> **DIRECTIONS FOR THIS TASK**
Please reproduce the listing in full, exactly as given.

> **INFORMATION PROVIDED**
# # # #

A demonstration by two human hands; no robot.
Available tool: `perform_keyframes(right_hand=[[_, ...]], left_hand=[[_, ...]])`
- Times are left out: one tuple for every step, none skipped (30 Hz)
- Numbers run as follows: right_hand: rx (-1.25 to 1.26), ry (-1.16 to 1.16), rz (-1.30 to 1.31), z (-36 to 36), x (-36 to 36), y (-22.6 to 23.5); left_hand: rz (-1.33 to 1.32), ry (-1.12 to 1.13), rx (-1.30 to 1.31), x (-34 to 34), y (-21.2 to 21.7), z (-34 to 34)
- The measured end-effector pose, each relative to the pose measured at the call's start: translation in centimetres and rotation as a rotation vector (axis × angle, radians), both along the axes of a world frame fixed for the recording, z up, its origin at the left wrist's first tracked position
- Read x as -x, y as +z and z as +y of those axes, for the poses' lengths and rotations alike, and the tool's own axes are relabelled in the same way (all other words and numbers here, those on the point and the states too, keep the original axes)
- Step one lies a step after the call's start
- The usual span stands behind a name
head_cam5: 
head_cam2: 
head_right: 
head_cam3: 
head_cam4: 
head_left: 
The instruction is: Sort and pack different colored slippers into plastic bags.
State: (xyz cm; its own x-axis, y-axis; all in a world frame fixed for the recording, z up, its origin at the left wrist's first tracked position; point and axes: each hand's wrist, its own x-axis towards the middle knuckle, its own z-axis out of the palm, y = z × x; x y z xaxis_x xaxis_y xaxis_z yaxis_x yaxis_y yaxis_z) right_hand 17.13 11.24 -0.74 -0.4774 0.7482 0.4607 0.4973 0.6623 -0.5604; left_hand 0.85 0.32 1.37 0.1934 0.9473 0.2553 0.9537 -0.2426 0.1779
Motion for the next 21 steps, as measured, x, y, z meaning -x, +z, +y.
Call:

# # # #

> **YOUR RESPONSE**
A demonstration by two human hands; no robot.
Available tool: `perform_keyframes(right_hand=[[_, ...]], left_hand=[[_, ...]])`
- Times are left out: one tuple for every step, none skipped (30 Hz)
- Numbers run as follows: right_hand: rx (-1.25 to 1.26), ry (-1.16 to 1.16), rz (-1.30 to 1.31), z (-36 to 36), x (-36 to 36), y (-22.6 to 23.5); left_hand: rz (-1.33 to 1.32), ry (-1.12 to 1.13), rx (-1.30 to 1.31), x (-34 to 34), y (-21.2 to 21.7), z (-34 to 34)
- The measured end-effector pose, each relative to the pose measured at the call's start: translation in centimetres and rotation as a rotation vector (axis × angle, radians), both along the axes of a world frame fixed for the recording, z up, its origin at the left wrist's first tracked position
- Read x as -x, y as +z and z as +y of those axes, for the poses' lengths and rotations alike, and the tool's own axes are relabelled in the same way (all other words and numbers here, those on the point and the states too, keep the original axes)
- Step one lies a step after the call's start
- The usual span stands behind a name
head_cam5: 
head_cam2: 
head_right: 
head_cam3: 
head_cam4: 
head_left: 
The instruction is: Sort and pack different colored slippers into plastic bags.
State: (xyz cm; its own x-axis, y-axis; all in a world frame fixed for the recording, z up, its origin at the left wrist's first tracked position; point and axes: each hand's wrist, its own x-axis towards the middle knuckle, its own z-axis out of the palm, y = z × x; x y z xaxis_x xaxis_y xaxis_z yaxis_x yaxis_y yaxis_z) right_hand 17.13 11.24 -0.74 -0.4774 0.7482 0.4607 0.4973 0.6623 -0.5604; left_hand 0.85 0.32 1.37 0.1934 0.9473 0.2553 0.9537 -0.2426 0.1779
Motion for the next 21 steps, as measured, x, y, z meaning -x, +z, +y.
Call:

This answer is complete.